The totality of all proteins that are expressed within a cell, tissue or organism at a certain time is called the proteome
The proteome of any given individual will be unique as protein expression patterns are influenced by a genome
Examples of proteins and their specific function.
-Spider silk : Structure : Fiber spun by spiders and used to make webs
-Collagen : Structure : Supports structure of connective in skin/ ligaments/ tendons
-Insulin : Hormones : Produced by pancreas, causes cells to take up glucose in the blood (lowers blood sugar)
-Immunoglobulins/ antibodies : Immunity : Fight bacteria and viruses
-Haemoglobin : Transport : Found in red blood cells- carries oxygen in blood -Rhodopsin : Sensation : Pigment in photoreceptor cells of the retina that detect light
-Actin and Myosin : Movement : Filament responsible for muscle contraction
-Rubisco : Enzyme : Enzyme involved in light independent stage of photosynthesis
Example of the quaternary structure.
Haemoglobin
- Transports oxygen in your blood
- Has 4 polypeptide chains linked together
- Each polypeptide chain contains a linkage to a non-polypeptide group called haem
What is the fourth level of protein structure? What bonds are involved and why each is important to the overall structure and function of the protein?
Quaternary Structure:
- Involves linking several polypeptide chains to form one protein
- Not always present → many only consist of one polypeptide chain
- All types of bond from previous structure are present here
What is the third level of protein structure? What bonds are involved and why each is important to the overall structure and function of the protein?
Tertiary structure:
- Creates the 3D shape of the protein (a polypeptide chain bends and folds over itself)
- Caused by interactions between R groups of amino acids
- Disulfide bridges (between sulfur atoms)
- Hydrogen bonds (between polar R groups)
- Ionic bonds (between positively and negatively charged R groups)

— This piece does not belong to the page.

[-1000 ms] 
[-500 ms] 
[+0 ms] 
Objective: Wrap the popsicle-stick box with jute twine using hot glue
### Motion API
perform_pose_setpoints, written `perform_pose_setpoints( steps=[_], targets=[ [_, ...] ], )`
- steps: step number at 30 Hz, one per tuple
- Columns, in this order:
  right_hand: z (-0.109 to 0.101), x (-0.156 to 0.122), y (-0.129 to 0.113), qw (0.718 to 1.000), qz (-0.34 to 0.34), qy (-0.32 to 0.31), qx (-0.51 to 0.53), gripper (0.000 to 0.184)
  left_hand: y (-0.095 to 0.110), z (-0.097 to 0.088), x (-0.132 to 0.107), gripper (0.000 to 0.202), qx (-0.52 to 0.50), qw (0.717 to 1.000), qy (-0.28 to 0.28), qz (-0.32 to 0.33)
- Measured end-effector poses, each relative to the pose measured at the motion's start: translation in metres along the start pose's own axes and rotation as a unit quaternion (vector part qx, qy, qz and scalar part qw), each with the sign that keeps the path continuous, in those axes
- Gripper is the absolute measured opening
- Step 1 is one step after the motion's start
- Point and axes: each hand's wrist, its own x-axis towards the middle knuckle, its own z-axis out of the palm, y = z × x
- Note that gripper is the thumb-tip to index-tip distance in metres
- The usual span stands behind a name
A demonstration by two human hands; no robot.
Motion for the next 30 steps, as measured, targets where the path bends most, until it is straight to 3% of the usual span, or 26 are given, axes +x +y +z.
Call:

- Important in enzyme function and in the formation of globular proteins
What is the second level of protein structure? What bonds are involved and why each is important to the overall structure and function of the protein?
Secondary Structure:
- Built by the amino acid sequence folding on itself
- Caused by hydrogen bonds → between carboxyl group (C=O) on one amino acid and the amine group (N-H) in another
- 2 types
- βeta (β)-pleated sheets (repeated folds)
- αlpha (α)-helix (repeated coils)
- Secondary organization stabilizes the structure of the polypeptide
What is the first level of protein structure? What bonds are involved and why each is important to the overall structure and function of the protein?
Primary Structure:
- The sequence of amino acids bonded together via peptide bonds
- The order that amino acids are put together is determined by the 3 nucleotide sequence on the mRNA called a codon
- The primary structure in a protein determines all other levels of protein structure and therefore a protein’s shape!
- Changing one amino acid can completely change the shape and function of the protein
What happens when a protein is denatured?
- Denaturation is a structural change in protein that can lead to permanent loss of biological properties
- The way a protein folds determines its function so a change in the tertiary structure will impact its functional abilities
- Changes in the chemical environment can change in shape and function
What can cause denaturation?
Temperature and pH can do this
Extra H+/ OH- ions in a solution bind with charged portions of proteins, preventing normal hydrogen/ ionic binding etc., causing protein to denature.
What results from denaturation?
What is an epigenome?
Gene expression in a cell is affected by an organism’s epigenome.
Its a collection of all the factors that modify/ impact the activity/ expression of genes without altering DNA sequences.